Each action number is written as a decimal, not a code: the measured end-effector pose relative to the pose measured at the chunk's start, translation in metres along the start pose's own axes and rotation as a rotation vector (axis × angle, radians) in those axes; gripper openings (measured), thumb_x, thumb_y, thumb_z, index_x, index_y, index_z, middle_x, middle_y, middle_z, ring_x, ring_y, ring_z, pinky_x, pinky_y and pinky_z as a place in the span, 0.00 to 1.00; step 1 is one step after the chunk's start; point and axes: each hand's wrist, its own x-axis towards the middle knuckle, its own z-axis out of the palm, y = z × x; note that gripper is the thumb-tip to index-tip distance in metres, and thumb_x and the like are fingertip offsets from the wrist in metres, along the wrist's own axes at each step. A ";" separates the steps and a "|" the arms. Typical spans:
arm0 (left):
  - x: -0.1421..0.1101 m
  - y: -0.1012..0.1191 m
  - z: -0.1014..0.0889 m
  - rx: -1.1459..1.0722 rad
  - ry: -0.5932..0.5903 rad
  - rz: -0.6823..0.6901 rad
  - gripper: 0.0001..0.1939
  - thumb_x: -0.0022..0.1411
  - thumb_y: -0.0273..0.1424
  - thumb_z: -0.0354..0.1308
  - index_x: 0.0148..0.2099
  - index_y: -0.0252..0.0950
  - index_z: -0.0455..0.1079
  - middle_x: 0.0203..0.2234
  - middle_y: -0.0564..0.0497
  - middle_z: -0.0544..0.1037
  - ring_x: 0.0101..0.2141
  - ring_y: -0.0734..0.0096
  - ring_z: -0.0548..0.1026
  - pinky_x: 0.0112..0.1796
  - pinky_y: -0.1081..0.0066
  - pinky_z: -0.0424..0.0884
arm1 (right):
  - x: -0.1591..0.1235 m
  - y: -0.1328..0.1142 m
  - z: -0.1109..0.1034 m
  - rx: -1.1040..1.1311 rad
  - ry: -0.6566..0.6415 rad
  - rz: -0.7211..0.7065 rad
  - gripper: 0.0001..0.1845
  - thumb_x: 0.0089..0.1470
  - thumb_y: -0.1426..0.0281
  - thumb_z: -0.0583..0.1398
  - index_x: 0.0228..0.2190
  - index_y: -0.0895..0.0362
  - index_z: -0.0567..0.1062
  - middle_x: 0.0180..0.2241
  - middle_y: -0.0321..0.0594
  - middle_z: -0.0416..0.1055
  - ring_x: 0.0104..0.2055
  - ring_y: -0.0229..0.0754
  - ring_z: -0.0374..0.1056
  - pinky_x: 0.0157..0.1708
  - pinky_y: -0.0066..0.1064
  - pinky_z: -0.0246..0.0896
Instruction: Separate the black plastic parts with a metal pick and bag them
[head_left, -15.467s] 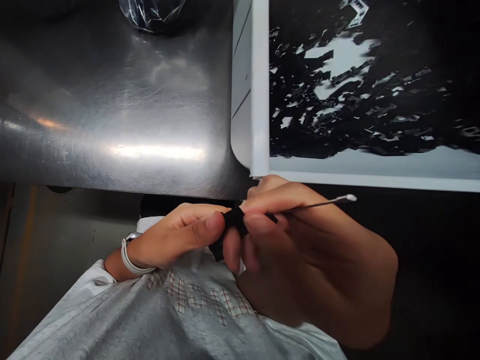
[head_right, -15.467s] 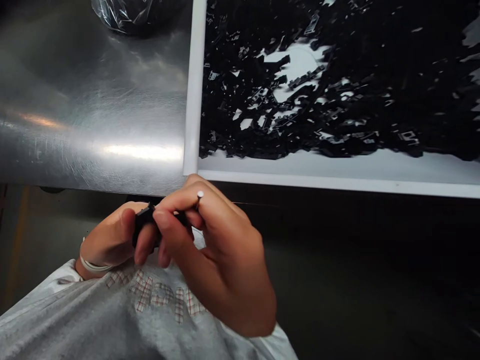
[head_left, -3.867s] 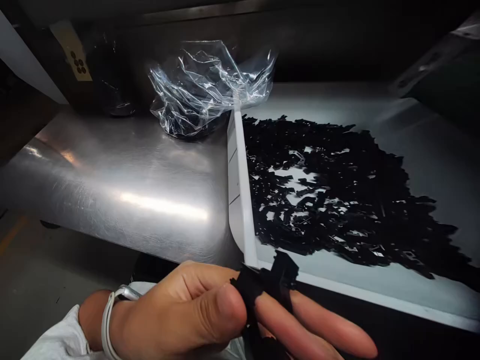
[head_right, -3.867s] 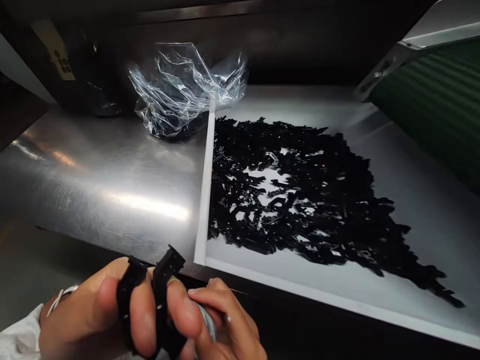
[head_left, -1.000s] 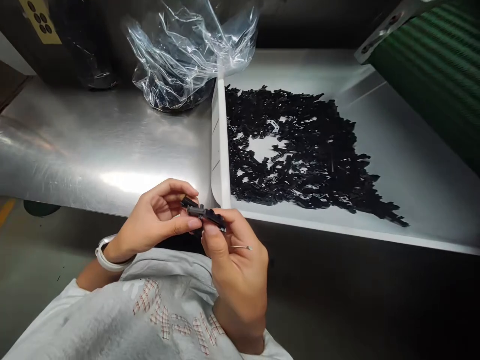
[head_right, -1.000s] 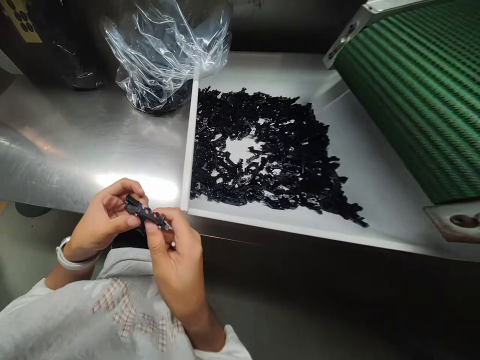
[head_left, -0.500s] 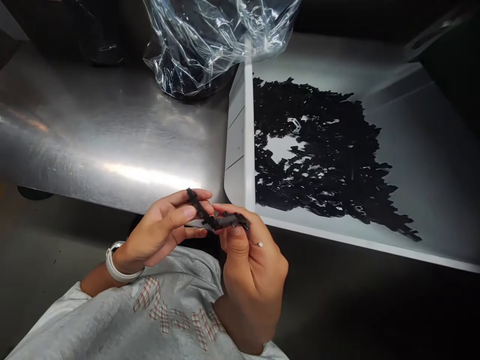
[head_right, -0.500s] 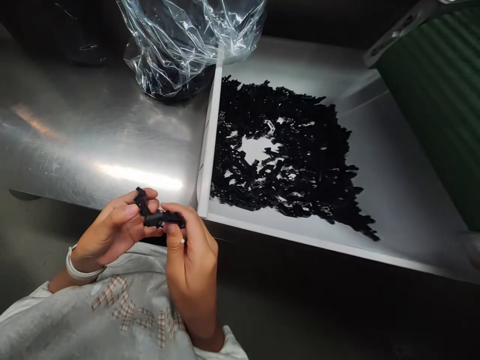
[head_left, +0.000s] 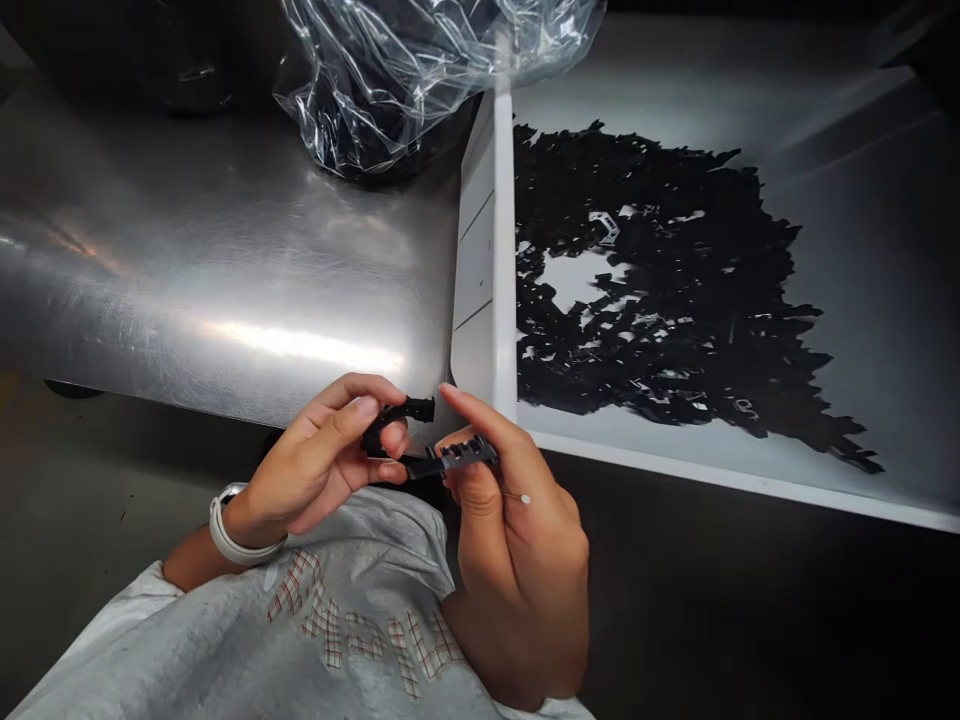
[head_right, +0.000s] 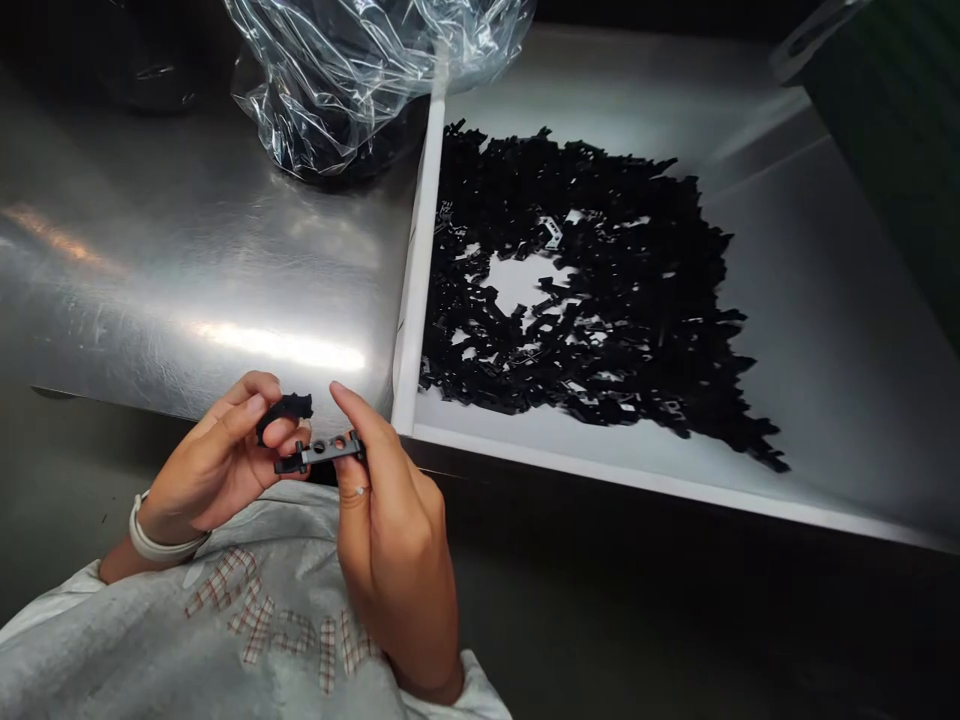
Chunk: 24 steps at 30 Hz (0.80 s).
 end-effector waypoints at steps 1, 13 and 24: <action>0.001 -0.001 -0.002 0.030 -0.002 0.014 0.07 0.62 0.38 0.72 0.38 0.41 0.81 0.24 0.57 0.75 0.29 0.81 0.74 0.34 0.80 0.77 | 0.000 0.000 -0.001 -0.012 0.019 0.009 0.17 0.71 0.70 0.56 0.57 0.47 0.75 0.39 0.35 0.79 0.30 0.35 0.72 0.34 0.25 0.75; -0.002 0.000 -0.018 0.740 -0.067 0.188 0.13 0.73 0.29 0.55 0.43 0.39 0.82 0.41 0.50 0.83 0.44 0.67 0.78 0.48 0.68 0.72 | 0.018 -0.016 -0.009 -0.195 -0.115 -0.242 0.20 0.69 0.82 0.54 0.55 0.60 0.78 0.31 0.34 0.64 0.29 0.33 0.66 0.29 0.24 0.65; -0.004 0.013 -0.014 0.775 -0.264 0.070 0.23 0.77 0.43 0.51 0.37 0.36 0.80 0.36 0.47 0.80 0.41 0.67 0.76 0.47 0.68 0.68 | 0.026 -0.015 -0.014 -0.289 -0.234 -0.270 0.23 0.67 0.81 0.54 0.59 0.63 0.77 0.30 0.36 0.64 0.24 0.35 0.65 0.20 0.28 0.65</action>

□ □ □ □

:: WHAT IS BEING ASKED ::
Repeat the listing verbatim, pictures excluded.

:: RESPONSE ::
Each action number is written as a decimal, not a code: the measured end-effector pose relative to the pose measured at the chunk's start, translation in metres along the start pose's own axes and rotation as a rotation vector (axis × angle, radians) in those axes; gripper openings (measured), thumb_x, thumb_y, thumb_z, index_x, index_y, index_z, middle_x, middle_y, middle_z, ring_x, ring_y, ring_z, pinky_x, pinky_y and pinky_z as a place in the span, 0.00 to 1.00; step 1 is one step after the chunk's start; point and axes: each hand's wrist, its own x-axis towards the middle knuckle, its own z-axis out of the palm, y = z × x; note that gripper is the thumb-tip to index-tip distance in metres, and thumb_x and the like are fingertip offsets from the wrist in metres, along the wrist's own axes at each step. A ";" separates the steps and a "|" the arms. Typical spans:
arm0 (left):
  - x: -0.1421..0.1101 m
  - y: -0.1012..0.1191 m
  - z: -0.1014..0.0889 m
  - rx: -1.1459..1.0722 rad
  - ry: -0.5932..0.5903 rad
  - rz: -0.6823..0.6901 rad
  - gripper: 0.0001..0.1939
  - thumb_x: -0.0022..0.1411
  - thumb_y: -0.0273..0.1424
  - thumb_z: -0.0354..0.1308
  - index_x: 0.0148..0.2099
  - index_y: -0.0252..0.0950
  - index_z: -0.0455..0.1079
  - middle_x: 0.0203..0.2234
  - middle_y: -0.0564..0.0497
  - middle_z: -0.0544..0.1037
  - ring_x: 0.0101..0.2141
  - ring_y: -0.0734..0.0096
  - ring_z: -0.0548..0.1026
  - pinky_x: 0.0112..0.1796
  - pinky_y: -0.1081..0.0066
  - pinky_z: -0.0424..0.0884
arm1 (right):
  - x: -0.1591..0.1235 m
  - y: -0.1328..0.1142 m
  - z: -0.1109..0.1034 m
  - rx: -1.1040..1.1311 rad
  - ry: -0.6566..0.6415 rad
  - rz: -0.7211..0.7065 rad
  - gripper: 0.0001..0.1845
  - thumb_x: 0.0089..0.1470
  - thumb_y: -0.1426..0.0281
  - thumb_z: -0.0583..0.1398
  - index_x: 0.0228..0.2190
  - index_y: -0.0895..0.0362
  - index_z: -0.0567..0.1062
  - middle_x: 0.0180..0.2241
  - middle_y: -0.0321..0.0594
  - middle_z: -0.0416..0.1055
  - ring_x: 0.0104..0.2055
  - ring_y: -0.0229..0.0754
  - ring_z: -0.0374..0.1056
  - pinky_x: 0.0157..0.1708
  - pinky_y: -0.0066..0.1064
  - pinky_z: -0.0246..0.0896
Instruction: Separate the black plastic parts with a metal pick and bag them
[head_left, -15.467s] 
[head_right, -15.467s] 
[head_left, -3.867s] 
[head_right, -3.867s] 
[head_left, -1.000s] 
[head_right, -1.000s] 
[head_left, -0.500s] 
[head_right, -0.500s] 
[head_left, +0.000s] 
[head_right, +0.000s] 
Chunk: 24 steps at 30 Hz (0.80 s).
 end-effector waypoints at steps 1, 13 and 24: <action>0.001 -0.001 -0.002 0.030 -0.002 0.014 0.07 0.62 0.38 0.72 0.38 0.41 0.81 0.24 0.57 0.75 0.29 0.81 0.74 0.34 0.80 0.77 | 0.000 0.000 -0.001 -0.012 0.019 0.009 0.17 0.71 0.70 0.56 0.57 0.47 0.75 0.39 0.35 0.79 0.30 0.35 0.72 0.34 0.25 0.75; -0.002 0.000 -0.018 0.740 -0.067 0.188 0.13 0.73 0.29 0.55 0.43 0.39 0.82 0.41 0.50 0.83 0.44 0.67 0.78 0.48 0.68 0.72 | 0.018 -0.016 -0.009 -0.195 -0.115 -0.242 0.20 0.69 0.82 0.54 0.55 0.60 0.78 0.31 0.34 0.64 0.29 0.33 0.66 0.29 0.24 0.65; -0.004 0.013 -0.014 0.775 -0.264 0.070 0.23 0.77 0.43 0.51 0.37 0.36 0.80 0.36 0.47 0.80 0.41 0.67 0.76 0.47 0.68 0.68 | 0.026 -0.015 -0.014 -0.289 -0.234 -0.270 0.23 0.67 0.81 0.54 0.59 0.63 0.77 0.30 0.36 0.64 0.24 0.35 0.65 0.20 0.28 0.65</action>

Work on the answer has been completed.